Task statement:
The full listing, start to finish: write it out again exactly.
(Beginning of Given data)
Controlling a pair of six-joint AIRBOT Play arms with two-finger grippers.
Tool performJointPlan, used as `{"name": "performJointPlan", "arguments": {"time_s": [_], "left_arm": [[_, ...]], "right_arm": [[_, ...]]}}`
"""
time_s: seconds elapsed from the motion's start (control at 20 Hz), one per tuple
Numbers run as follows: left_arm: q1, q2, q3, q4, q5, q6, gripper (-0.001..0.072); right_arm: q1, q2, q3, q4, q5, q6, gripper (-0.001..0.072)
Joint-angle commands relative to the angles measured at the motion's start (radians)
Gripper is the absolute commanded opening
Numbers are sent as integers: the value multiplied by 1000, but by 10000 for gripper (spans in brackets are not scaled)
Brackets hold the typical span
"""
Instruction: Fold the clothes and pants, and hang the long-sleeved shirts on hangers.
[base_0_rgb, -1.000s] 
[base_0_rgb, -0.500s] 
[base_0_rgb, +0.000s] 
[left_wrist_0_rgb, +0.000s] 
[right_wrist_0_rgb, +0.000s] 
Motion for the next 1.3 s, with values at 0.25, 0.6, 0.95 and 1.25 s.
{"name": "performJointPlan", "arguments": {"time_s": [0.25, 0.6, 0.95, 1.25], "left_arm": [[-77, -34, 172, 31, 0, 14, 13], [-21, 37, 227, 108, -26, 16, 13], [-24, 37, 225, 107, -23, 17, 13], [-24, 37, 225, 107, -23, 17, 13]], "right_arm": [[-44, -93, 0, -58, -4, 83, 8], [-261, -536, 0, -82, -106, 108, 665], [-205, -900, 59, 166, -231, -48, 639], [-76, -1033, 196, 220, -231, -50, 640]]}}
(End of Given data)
Answer:
Controlling a pair of six-joint AIRBOT Play arms with two-finger grippers.
Tool performJointPlan, used as `{"name": "performJointPlan", "arguments": {"time_s": [_], "left_arm": [[_, ...]], "right_arm": [[_, ...]]}}`
"""
time_s: seconds elapsed from the motion's start (control at 20 Hz), one per tuple
Numbers run as follows: left_arm: q1, q2, q3, q4, q5, q6, gripper (-0.001..0.072); right_arm: q1, q2, q3, q4, q5, q6, gripper (-0.001..0.072)
Joint-angle commands relative to the angles measured at the motion's start (radians)
Gripper is the absolute commanded opening
Numbers are sent as integers: the value multiplied by 1000, but by 10000 for gripper (spans in brackets are not scaled)
Brackets hold the typical span
"""
Instruction: Fold the clothes and pants, and hang the long-sleeved shirts on hangers.
[base_0_rgb, -1.000s] 
[base_0_rgb, -0.500s] 
[base_0_rgb, +0.000s] 
[left_wrist_0_rgb, +0.000s] 
[right_wrist_0_rgb, +0.000s] 
Motion for the next 1.3 s, with values at 0.25, 0.6, 0.95 and 1.25 s.
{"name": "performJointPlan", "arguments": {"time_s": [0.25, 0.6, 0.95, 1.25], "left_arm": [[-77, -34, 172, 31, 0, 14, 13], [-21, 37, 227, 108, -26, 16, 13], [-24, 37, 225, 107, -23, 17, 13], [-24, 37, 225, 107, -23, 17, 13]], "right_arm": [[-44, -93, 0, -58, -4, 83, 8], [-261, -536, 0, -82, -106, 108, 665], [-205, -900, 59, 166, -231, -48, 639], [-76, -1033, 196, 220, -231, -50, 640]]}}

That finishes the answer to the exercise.